§ **Provided data**
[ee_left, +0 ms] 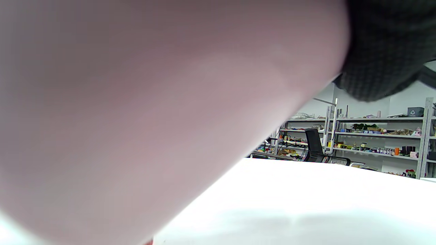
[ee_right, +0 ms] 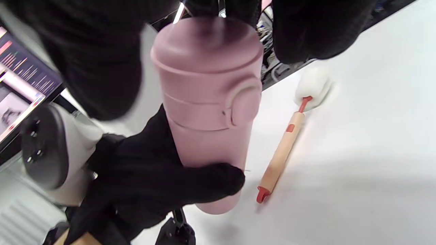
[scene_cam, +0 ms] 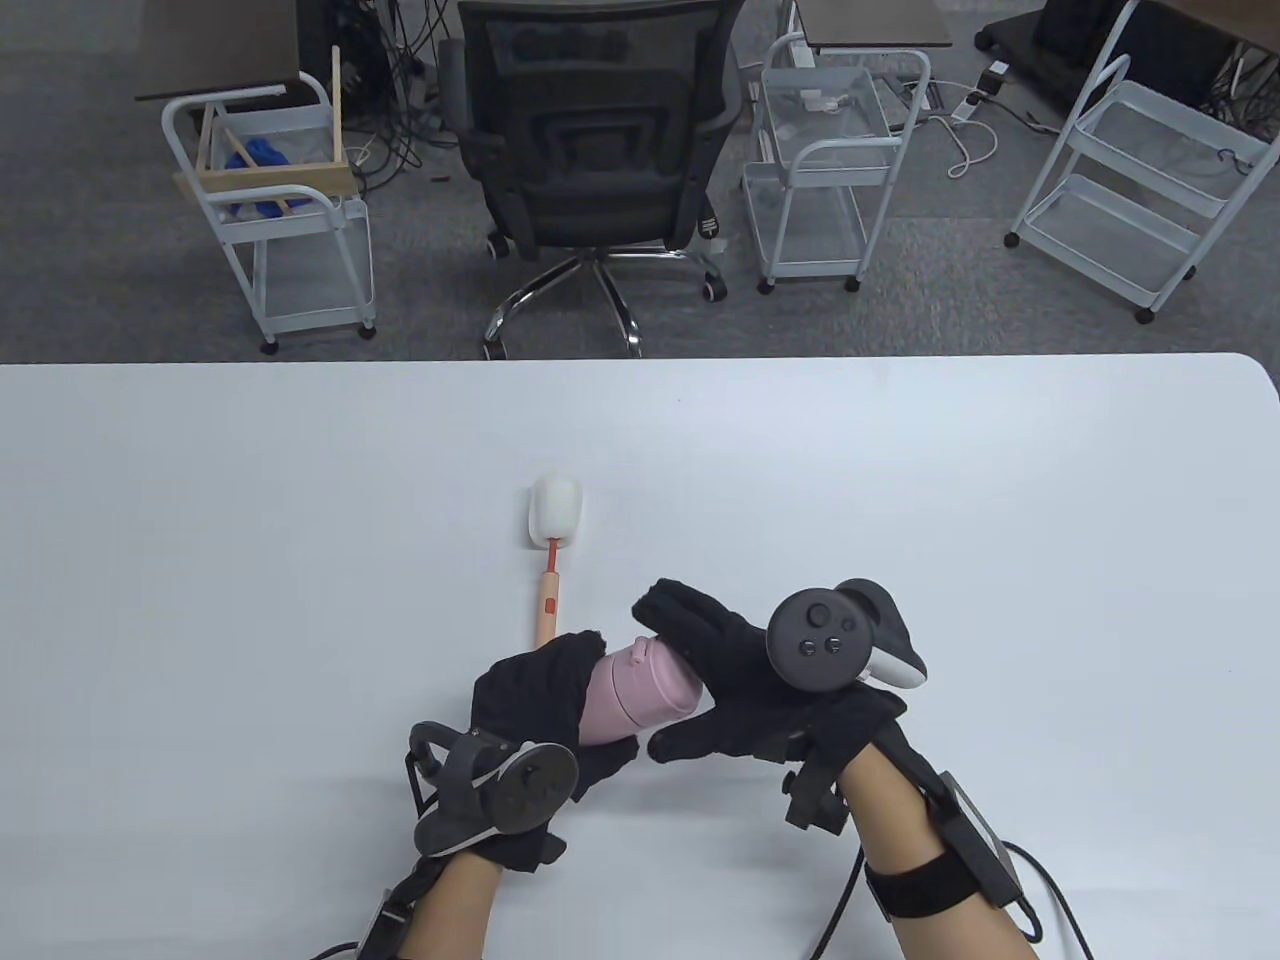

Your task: Insert cup brush into the thermos (Clean the thermos with cup brush)

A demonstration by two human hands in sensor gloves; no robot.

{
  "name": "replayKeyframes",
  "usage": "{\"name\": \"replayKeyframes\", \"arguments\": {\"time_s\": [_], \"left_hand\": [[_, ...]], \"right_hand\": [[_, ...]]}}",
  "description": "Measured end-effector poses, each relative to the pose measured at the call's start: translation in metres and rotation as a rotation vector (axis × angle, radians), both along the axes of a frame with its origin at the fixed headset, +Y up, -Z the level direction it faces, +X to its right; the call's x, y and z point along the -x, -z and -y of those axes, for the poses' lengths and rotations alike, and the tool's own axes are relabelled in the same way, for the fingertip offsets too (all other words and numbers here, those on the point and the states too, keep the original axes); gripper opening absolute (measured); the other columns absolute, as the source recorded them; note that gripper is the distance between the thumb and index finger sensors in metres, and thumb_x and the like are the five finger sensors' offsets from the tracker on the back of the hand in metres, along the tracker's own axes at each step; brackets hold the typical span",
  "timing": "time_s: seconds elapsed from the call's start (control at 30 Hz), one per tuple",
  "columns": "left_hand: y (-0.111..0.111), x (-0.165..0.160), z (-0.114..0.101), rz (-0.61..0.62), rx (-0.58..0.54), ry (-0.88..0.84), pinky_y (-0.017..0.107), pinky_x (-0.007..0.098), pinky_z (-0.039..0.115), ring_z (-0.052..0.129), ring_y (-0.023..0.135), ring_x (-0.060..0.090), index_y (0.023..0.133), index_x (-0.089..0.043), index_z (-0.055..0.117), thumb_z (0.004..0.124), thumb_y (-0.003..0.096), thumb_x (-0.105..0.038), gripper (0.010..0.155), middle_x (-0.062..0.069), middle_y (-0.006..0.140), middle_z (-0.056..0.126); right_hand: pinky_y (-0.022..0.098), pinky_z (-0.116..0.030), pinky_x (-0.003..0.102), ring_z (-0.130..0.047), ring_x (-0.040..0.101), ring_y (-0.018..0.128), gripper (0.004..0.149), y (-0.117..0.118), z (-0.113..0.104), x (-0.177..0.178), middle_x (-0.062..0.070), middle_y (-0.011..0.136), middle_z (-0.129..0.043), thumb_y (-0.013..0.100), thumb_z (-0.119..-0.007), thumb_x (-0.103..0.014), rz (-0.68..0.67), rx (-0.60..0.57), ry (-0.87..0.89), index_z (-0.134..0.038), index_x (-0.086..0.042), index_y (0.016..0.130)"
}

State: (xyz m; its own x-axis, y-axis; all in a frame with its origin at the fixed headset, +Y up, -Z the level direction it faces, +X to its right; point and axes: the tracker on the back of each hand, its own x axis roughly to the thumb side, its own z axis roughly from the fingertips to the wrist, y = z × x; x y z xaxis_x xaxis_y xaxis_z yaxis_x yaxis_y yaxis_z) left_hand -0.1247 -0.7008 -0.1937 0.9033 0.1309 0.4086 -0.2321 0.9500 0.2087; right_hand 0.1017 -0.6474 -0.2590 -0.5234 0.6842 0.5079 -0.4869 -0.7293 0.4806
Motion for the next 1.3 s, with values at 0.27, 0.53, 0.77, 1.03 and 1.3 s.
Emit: {"name": "replayKeyframes", "arguments": {"time_s": [0.27, 0.53, 0.77, 1.03, 1.3], "left_hand": [[-0.001, -0.001, 0.0, -0.016, -0.014, 0.037, 0.067, 0.063, 0.069, 0.066, 0.1, 0.052, 0.112, -0.015, 0.037, 0.083, 0.0357, -0.07, 0.105, 0.02, 0.119, 0.049], [-0.002, -0.003, 0.0, -0.013, -0.025, 0.062, 0.067, 0.063, 0.069, 0.066, 0.1, 0.052, 0.112, -0.015, 0.038, 0.084, 0.0351, -0.07, 0.105, 0.019, 0.118, 0.049], [-0.001, -0.002, 0.001, -0.01, -0.005, 0.043, 0.067, 0.063, 0.07, 0.067, 0.099, 0.052, 0.112, -0.014, 0.038, 0.083, 0.0353, -0.07, 0.105, 0.02, 0.118, 0.05], [0.0, -0.001, 0.001, -0.019, 0.0, 0.033, 0.067, 0.063, 0.07, 0.067, 0.099, 0.052, 0.112, -0.014, 0.038, 0.083, 0.0357, -0.07, 0.105, 0.02, 0.118, 0.05], [0.0, -0.001, 0.001, -0.025, -0.008, 0.047, 0.067, 0.063, 0.069, 0.066, 0.099, 0.052, 0.112, -0.013, 0.038, 0.083, 0.0363, -0.07, 0.105, 0.021, 0.118, 0.049]], "right_hand": [[0.043, -0.089, 0.036, -0.106, 0.028, 0.064, 0.1, 0.001, 0.003, -0.001, 0.018, 0.103, -0.078, 0.05, -0.074, -0.077, 0.156, -0.025, -0.131, -0.047, -0.005, 0.115], [0.051, -0.083, 0.043, -0.098, 0.029, 0.073, 0.086, -0.002, 0.0, 0.007, 0.019, 0.102, -0.074, 0.053, -0.088, -0.057, 0.038, -0.02, -0.141, -0.051, -0.004, 0.111], [0.064, -0.073, 0.056, -0.083, 0.042, 0.092, 0.082, -0.004, -0.002, 0.008, 0.014, 0.116, -0.057, 0.053, -0.096, -0.039, -0.022, -0.077, -0.152, -0.045, -0.019, 0.114], [0.069, -0.066, 0.06, -0.074, 0.043, 0.101, 0.08, -0.006, -0.004, 0.01, 0.006, 0.118, -0.052, 0.051, -0.101, -0.028, -0.02, -0.144, -0.129, -0.048, -0.033, 0.111], [0.064, -0.074, 0.059, -0.077, 0.058, 0.095, 0.108, -0.001, 0.004, 0.003, 0.025, 0.121, -0.04, 0.047, -0.079, -0.074, 0.037, -0.031, -0.054, -0.026, -0.013, 0.119]]}}
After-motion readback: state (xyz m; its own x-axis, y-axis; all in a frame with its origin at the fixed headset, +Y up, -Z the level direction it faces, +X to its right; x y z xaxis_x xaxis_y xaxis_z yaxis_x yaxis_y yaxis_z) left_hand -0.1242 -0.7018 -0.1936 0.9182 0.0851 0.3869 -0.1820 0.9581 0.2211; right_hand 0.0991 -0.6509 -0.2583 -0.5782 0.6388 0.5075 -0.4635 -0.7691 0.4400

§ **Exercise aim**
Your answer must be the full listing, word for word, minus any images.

§ **Written reply**
[ee_left, +0 ms] 
[ee_right, +0 ms] 
[scene_cam, +0 ms] 

Your task: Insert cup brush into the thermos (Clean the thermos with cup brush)

A demonstration by two human hands in sensor gloves; no robot.

{
  "name": "replayKeyframes",
  "usage": "{\"name\": \"replayKeyframes\", \"arguments\": {\"time_s\": [_], \"left_hand\": [[_, ...]], \"right_hand\": [[_, ...]]}}",
  "description": "Measured end-effector poses, each relative to the pose measured at the call's start: translation in metres and rotation as a rotation vector (axis × angle, radians), both along the axes of a frame with its origin at the fixed headset, +Y up, -Z the level direction it faces, +X to its right; the call's x, y and z point along the -x, -z and -y of those axes, for the poses' lengths and rotations alike, and the tool's own axes are relabelled in the same way, for the fingertip offsets too (all other words and numbers here, those on the point and the states too, keep the original axes); gripper opening absolute (measured); the other columns absolute, as the source recorded them; note that gripper is the distance between the thumb and index finger sensors in metres, and thumb_x and the like are the five finger sensors' offsets from the tracker on the back of the hand in metres, along the tracker's own axes at each step; brackets hold the typical span",
  "timing": "time_s: seconds elapsed from the call's start (control at 30 Hz), one per tuple",
  "columns": "left_hand: y (-0.111..0.111), x (-0.165..0.160), z (-0.114..0.101), rz (-0.61..0.62), rx (-0.58..0.54), ry (-0.88..0.84), pinky_y (-0.017..0.107), pinky_x (-0.007..0.098), pinky_z (-0.039..0.115), ring_z (-0.052..0.129), ring_y (-0.023..0.135), ring_x (-0.060..0.090), index_y (0.023..0.133), index_x (-0.089..0.043), index_z (-0.055..0.117), thumb_z (0.004..0.124), thumb_y (-0.003..0.096), thumb_x (-0.105..0.038), gripper (0.010..0.155), middle_x (-0.062..0.069), middle_y (-0.006..0.140), middle_z (-0.056..0.126); right_hand: pinky_y (-0.022..0.098), pinky_z (-0.116..0.030), pinky_x (-0.003..0.102), ring_z (-0.130..0.047), ring_x (-0.040..0.101), ring_y (-0.018..0.128), gripper (0.004..0.149), y (-0.117..0.118), z (-0.113..0.104), x (-0.177..0.178), middle_x (-0.062..0.070), middle_y (-0.011..0.136), middle_z (-0.129..0.043), thumb_y (-0.013..0.100), thumb_z (-0.119..-0.007), thumb_x (-0.103..0.014), rz (-0.68..0.67), rx (-0.60..0.57), ry (-0.87..0.89), index_z (-0.134..0.038), index_x (-0.086..0.042), index_y (0.016..0.130)"
}

State: (xyz m; its own x-axis, y-axis; all in a frame with its origin at the fixed headset, +Y up, -Z the level direction it faces, +X to its right; point and axes: the tracker on the back of each hand, its own x axis roughly to the thumb side, its own z axis roughly from the fingertips to the wrist, y = z × x; x y z xaxis_x xaxis_y xaxis_z yaxis_x yaxis_y yaxis_z) left_hand -0.1247 -0.7008 -0.1937 0.9033 0.1309 0.4086 -0.2321 0.9500 0.2087; right_hand 0.1017 -0.6474 -0.2590 -0.5234 0.6842 0.5079 -0.4869 -0.7293 0.4806
Motion for the next 1.3 s, with values at 0.27, 0.53, 0.77, 1.03 and 1.3 s.
Emit: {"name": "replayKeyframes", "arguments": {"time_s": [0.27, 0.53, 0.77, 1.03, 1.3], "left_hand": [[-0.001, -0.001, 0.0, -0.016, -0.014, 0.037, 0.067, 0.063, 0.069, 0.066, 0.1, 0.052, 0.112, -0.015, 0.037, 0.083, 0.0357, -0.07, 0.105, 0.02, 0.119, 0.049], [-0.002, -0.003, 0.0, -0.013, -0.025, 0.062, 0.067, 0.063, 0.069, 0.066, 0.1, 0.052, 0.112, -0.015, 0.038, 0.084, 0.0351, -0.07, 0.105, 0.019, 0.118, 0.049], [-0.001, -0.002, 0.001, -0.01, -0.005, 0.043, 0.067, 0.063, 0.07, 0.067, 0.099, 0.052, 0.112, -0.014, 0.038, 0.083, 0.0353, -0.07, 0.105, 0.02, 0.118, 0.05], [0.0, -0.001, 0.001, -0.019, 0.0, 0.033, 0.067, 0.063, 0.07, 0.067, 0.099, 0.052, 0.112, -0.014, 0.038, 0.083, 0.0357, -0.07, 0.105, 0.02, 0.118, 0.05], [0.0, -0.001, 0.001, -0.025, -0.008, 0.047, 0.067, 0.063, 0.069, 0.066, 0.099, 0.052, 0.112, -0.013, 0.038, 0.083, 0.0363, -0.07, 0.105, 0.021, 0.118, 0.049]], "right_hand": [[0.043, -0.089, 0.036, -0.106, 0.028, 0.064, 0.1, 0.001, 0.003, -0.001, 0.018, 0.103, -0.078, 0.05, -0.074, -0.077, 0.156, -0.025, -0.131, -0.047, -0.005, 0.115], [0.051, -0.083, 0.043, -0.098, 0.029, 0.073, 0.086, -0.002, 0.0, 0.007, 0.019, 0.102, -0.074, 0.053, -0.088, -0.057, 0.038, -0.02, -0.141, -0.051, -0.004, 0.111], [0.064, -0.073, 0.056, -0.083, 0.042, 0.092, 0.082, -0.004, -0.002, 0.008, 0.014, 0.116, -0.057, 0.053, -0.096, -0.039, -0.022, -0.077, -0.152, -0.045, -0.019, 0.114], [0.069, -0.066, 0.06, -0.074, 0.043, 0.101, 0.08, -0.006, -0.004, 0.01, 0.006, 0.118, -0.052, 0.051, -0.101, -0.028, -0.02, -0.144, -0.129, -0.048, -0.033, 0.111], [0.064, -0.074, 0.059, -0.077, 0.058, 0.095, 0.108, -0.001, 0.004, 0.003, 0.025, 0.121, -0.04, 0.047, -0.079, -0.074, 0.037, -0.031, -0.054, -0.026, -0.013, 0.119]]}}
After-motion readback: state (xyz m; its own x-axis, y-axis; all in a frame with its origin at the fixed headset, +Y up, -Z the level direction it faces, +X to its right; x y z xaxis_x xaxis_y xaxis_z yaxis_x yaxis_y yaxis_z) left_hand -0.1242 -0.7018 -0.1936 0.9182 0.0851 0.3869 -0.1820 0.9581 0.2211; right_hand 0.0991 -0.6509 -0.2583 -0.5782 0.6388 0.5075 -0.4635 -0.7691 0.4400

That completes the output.